Right now the Giants have three really good pitchers and two that are not so good.
Ryan Vogelsong, Matt Cain, and Madison Bumgarner all rank in the top 15 in ERA for NL starting pitchers. The Giants other two starters, well they are polar opposites. Tim Lincecum currently has the highest ERA of the 62 pitchers who have enough innings to qualify for the ERA crown, with Barry Zito just a few spots up on the leader board in 47th place.
When Zito was putting up surprisingly good numbers to start off the season the Giants were able to cover up for Lincecum struggling, but now that Zito has fallen back to what was generally expected of him — and actually maybe slightly below what was expected — the Giants have a major issue. They have two pitchers where they have to pray for an offensive explosion to have a reasonable chance to win.
When Lincecum starts the team is 2-12. When Zito starts the team is 7-7. When some else starts the team is 29-12, a pace that would be good for 114 wins over a full season.

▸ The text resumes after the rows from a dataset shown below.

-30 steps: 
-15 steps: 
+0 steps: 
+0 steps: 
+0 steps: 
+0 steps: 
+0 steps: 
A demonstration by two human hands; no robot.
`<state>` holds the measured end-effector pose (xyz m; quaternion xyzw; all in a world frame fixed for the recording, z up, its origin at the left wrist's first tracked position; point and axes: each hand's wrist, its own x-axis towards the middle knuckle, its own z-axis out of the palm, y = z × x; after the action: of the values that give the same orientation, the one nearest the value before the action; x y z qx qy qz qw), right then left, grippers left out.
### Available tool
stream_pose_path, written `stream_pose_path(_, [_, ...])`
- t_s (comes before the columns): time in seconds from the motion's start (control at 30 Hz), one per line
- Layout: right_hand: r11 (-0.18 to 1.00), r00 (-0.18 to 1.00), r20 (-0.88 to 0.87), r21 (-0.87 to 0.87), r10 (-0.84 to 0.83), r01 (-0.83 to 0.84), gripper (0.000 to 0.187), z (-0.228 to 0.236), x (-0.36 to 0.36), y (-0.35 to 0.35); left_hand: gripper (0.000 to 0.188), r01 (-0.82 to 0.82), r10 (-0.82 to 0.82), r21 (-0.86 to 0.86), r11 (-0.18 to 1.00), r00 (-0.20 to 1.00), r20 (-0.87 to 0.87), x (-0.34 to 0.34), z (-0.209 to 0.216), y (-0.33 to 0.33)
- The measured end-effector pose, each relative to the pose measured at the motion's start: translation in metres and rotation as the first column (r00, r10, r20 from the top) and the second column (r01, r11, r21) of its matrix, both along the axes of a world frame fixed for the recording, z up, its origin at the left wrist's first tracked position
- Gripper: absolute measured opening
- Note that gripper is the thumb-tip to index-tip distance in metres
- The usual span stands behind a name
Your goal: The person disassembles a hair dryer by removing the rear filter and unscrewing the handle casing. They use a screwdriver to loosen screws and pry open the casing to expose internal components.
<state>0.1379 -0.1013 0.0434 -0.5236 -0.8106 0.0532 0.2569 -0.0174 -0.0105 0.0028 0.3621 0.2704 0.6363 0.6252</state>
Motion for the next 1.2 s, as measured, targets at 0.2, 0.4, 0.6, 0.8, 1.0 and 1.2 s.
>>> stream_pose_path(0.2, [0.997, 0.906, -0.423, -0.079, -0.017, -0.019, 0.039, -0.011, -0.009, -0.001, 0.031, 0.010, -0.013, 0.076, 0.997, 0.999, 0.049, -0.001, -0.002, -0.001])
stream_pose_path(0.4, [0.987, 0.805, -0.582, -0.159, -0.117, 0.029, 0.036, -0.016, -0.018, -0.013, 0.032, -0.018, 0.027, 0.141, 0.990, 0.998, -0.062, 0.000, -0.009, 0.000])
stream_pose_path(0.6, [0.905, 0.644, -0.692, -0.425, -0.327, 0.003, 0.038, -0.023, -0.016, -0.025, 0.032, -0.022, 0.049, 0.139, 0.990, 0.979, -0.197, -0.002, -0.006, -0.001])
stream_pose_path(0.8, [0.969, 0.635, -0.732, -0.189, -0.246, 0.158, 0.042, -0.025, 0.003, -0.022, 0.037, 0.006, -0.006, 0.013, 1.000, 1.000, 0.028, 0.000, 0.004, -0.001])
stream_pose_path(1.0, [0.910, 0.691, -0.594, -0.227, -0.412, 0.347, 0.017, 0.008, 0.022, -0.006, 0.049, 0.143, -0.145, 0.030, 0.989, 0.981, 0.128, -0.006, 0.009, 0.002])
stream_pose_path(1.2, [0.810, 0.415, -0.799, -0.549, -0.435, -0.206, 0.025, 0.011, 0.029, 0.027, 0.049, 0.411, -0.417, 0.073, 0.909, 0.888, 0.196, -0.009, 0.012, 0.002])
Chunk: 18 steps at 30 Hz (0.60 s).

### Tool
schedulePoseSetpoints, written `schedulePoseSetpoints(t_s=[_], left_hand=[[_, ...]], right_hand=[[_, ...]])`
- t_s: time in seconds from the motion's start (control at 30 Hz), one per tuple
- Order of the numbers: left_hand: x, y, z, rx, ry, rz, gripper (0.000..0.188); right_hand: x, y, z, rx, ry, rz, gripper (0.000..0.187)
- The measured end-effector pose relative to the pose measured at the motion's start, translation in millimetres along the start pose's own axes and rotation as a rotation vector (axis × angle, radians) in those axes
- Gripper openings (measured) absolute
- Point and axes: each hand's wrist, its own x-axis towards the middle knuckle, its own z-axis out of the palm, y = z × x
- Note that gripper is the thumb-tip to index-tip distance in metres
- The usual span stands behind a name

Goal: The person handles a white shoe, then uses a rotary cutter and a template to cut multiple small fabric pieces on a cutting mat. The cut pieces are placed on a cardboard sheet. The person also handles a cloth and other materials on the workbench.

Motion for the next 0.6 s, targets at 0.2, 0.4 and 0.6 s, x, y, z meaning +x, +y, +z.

Here is a helpful illustration that shows the polarization in good/bad pitchers that has developed over the course of the season:
For Game Score, 50 or above is considered a quality start, above 60 is a good start and anything above 70 is pretty darn dominant. Cain’s average game score has hovered around 70, which confirms that he has been one of the best pitchers in baseball. Vogelsong has been steadily good all year; he has posted a “quality start” of 50 or higher in 10 of his 12 starts this year. Bumgarner got off to a bit of a slow start but has put together a nice run to pull his average up to nearly 60.
On the flip side, Zito has seen his game score average fall with nearly every start to where he is now below 50 for the season. Lincecum started off poorly and has been unable to put together enough good starts to pull his average into the quality area. For the season he has managed to surpass 50 in game score in just 43% of his starts and has eclipsed 60 just twice.
If the Giants have playoff aspirations, which I am sure that they will, they will need to find a way to fix the problem with the two pitchers not pulling their weight.
There aren’t any easy fixes out there. The high minors are pretty barren of quality arms that can be better than replacement level. There don’t seem to be obvious mechanical fixes that can get Zito or Lincecum back to their old Cy Young selves, plus the cost of acquiring a quality starter on the trade market is likely to be expensive in prospect talent — and it isn’t exactly like the Giants are overflowing with prospects to begin with.
The one idea that might be worth exploring now that the Rockies are leading the way is to go with a four man rotation to get more starts and innings out of the guys that are actually performing well. This isn’t likely to happen, but if two of the starters are nearly automatic losses it might be worth thinking out of the box.